Chen believes that the economic and emotional ravages of COVID-19 have spurred the rise of anti-Asian hate crimes.

However, for him current assaults feel like déjà vu. In 2009, when he was a student at South Philadelphia High School, he and his friend Bach Tong organized a boycott by Asian students after 30 of them, including Chen and Tong, were beaten without provocation by 100 of their fellow students.

“I followed Martin Luther King’s nonviolent approach,” Chen says, explaining that bullying and assaults had gone on for months before the mass attack.

“Chen’s action changed how we addressed bullying,” says Otis Hackney, now the city’s chief education officer and South Philly High’s principal from 2010 to 2015. “The school’s culture changed.”

Hackney adds that students can now report incidents in their first language, and that the school added an Asian history elective to the curriculum.

Today, AAU and VietLead have become hubs of healing anti-Asian violence and racism in Philadelphia. After the March 16 murder of six Asian women in Atlanta, the AAU became a rallying site for Chinese, Cambodians, Koreans, Indians, Indonesians and other people of Asian ancestry. They crossed ethnic and linguistic lines to make a common cause against anti-Asian violence, Chen explains.

“AAU coordinated a citywide vigil after the shootings,” he says, noting that they held online town halls to address hate crimes.

“We also did a series of online teach-ins about the history of the Asian experience in Philadelphia,” Chen says.

A man hands out whistles on a sidewalk
In Chinatown, Wei Chen hands out yellow whistles, to be blown in case of an attack or emergency.

AAU, VietLead and other organizations have cooperated to produce a safety booklet in several Asian languages on how AAPI (Asian American and Pacific Islanders) can protect themselves, access victim services and receive mental health support.

Chen emphasizes that Asian Americans and African Americans support each other in antiracist work.
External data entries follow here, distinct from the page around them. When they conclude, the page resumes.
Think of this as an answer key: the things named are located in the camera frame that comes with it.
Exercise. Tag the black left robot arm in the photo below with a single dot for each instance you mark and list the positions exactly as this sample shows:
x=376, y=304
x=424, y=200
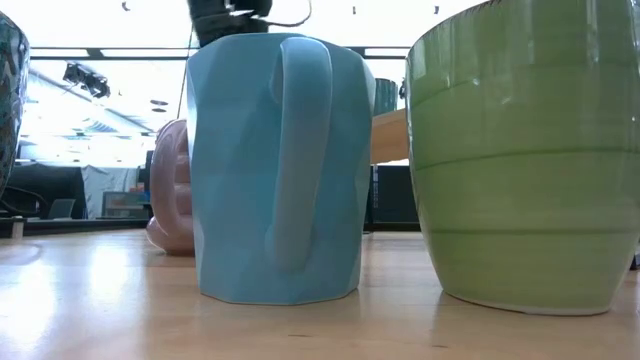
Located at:
x=225, y=25

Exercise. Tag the green glazed mug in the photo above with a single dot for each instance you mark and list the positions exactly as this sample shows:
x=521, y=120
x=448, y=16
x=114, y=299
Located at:
x=525, y=175

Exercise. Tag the teal mug white inside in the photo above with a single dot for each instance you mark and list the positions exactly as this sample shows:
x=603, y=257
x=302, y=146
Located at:
x=385, y=97

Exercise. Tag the storage shelf with boxes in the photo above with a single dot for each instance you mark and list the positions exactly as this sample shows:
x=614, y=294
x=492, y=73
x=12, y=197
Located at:
x=125, y=205

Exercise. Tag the pink lavender ribbed mug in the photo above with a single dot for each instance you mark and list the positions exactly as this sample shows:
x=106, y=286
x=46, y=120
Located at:
x=170, y=200

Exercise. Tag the white sheet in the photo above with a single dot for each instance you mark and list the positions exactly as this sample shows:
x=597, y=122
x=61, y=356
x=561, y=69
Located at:
x=107, y=185

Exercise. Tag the black ceiling light fixture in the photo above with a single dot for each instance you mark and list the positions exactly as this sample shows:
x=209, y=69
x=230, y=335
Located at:
x=87, y=80

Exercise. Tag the wooden shelf rack black legs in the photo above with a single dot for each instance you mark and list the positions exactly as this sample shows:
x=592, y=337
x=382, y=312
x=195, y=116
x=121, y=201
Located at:
x=390, y=137

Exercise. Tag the light blue faceted mug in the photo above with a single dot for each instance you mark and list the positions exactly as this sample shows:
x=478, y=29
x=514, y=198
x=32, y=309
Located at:
x=235, y=175

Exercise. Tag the black curtain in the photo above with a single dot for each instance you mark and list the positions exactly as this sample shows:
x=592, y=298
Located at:
x=45, y=185

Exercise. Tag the grey office chair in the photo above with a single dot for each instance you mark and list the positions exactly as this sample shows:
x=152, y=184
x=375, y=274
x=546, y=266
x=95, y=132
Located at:
x=61, y=209
“AAU has always been an ally in the fight for justice for all people of color,” he says, “not just Asian Americans. We tie our struggle to Black Lives Matter because this fight can’t be done without allies. We’ve seen huge support from the Black community.”
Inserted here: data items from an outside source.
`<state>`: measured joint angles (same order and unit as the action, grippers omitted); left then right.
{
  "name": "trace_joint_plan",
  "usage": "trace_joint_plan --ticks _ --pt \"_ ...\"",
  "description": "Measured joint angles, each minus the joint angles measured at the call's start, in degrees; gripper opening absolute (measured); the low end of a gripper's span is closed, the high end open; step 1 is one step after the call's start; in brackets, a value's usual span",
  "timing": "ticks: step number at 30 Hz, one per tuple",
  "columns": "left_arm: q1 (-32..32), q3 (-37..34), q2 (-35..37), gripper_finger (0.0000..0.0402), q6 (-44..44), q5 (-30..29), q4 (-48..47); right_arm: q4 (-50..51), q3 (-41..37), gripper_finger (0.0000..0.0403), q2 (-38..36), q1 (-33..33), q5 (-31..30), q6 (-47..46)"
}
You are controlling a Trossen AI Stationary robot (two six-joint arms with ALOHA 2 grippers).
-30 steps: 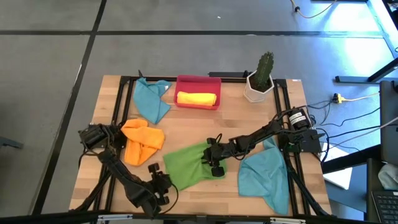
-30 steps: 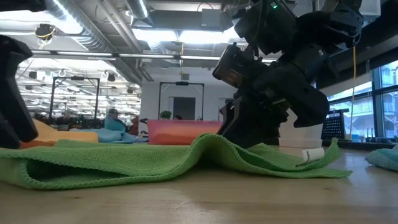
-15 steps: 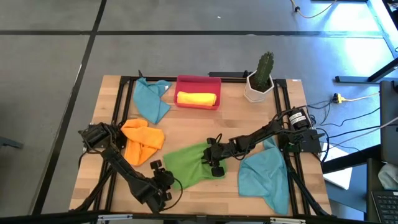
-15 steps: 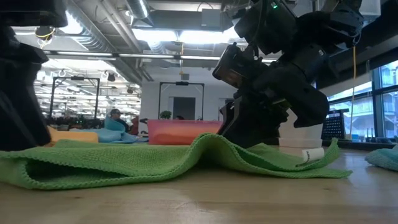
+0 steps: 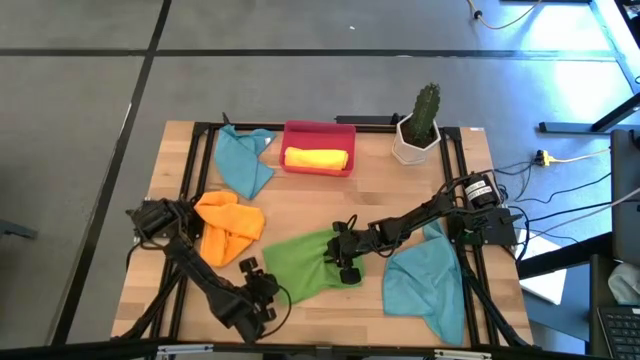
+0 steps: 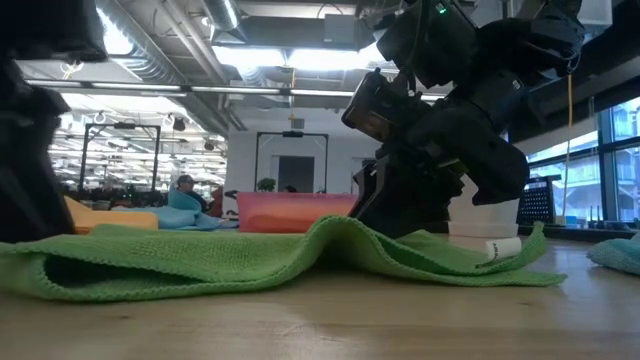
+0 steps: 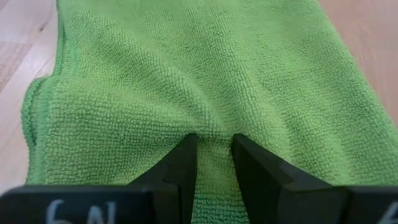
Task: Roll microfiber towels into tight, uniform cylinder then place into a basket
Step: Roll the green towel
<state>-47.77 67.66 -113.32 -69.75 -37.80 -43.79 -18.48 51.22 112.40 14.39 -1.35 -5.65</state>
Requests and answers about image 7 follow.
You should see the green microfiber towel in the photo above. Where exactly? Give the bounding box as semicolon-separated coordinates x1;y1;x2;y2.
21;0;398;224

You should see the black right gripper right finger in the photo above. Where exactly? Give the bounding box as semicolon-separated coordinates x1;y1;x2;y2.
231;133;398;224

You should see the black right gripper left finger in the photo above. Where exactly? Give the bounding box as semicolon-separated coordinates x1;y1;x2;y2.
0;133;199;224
VietLead also believes in combined strength.

Nancy Nguyen, executive director of the organization, says ethnic and racial division and animus is baked into our society.

“The lack of ways to process the trauma of racial bias exacerbates this. How are people who’ve experienced violence supported? What therapy do they have to process the harm done?” she asks. “The best way to ‘deal’ with this requires approaching this problem on multiple fronts: interpersonally, we should reach out to each other, the way so many have in mutual support during the pandemic.”
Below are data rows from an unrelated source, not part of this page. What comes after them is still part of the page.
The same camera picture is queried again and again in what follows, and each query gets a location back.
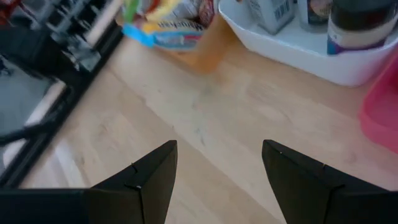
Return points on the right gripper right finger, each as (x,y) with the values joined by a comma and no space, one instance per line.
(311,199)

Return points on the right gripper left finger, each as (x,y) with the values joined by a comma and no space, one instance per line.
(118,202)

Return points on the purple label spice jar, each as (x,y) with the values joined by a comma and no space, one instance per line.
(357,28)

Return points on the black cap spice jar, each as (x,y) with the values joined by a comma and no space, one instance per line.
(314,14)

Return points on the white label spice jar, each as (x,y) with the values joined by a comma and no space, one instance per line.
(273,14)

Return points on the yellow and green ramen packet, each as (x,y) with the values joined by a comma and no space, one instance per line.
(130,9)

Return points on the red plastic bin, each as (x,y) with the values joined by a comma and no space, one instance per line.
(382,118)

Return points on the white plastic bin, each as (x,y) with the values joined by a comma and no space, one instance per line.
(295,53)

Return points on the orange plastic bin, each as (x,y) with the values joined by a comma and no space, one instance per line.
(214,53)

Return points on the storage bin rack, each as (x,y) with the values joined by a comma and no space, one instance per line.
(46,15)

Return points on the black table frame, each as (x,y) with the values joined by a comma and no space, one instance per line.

On one wall of its South Philly headquarters hangs a poster that dissects anti-Blackness. Near it is a painting expressing Black and Asian solidarity. VietLead aims to “to develop leadership in the Vietnamese community in solidarity with other communities of color towards improving health [and] increasing self-determination.” For example, VietLead partnered with Juntos, a community-led Latinx group, in offering COVID-19 vaccinations.

“I hope that Philadelphia residents, all of us, can come together and push for more funding for programs centered on healing,” Nguyen continues.

AAU recently joined the Yellow Whistle campaign. Chen and volunteers have walked the streets of Chinatown and other parts of the city, giving out thousands of yellow whistles that people can blow in case of danger.

“In America, yellow has been weaponized against Asians as the color of xenophobia,” the organization’s website says. “The Yellow Whistle is a symbol of self-protection and solidarity in our common fight against historical discrimination and anti-Asian violence.”

“The yellow whistle helps to promote safety for people of Asian ancestry and for anyone who feels threatened,” Chen says. AAU invites all Philadelphians to blow the whistle on racism and violence.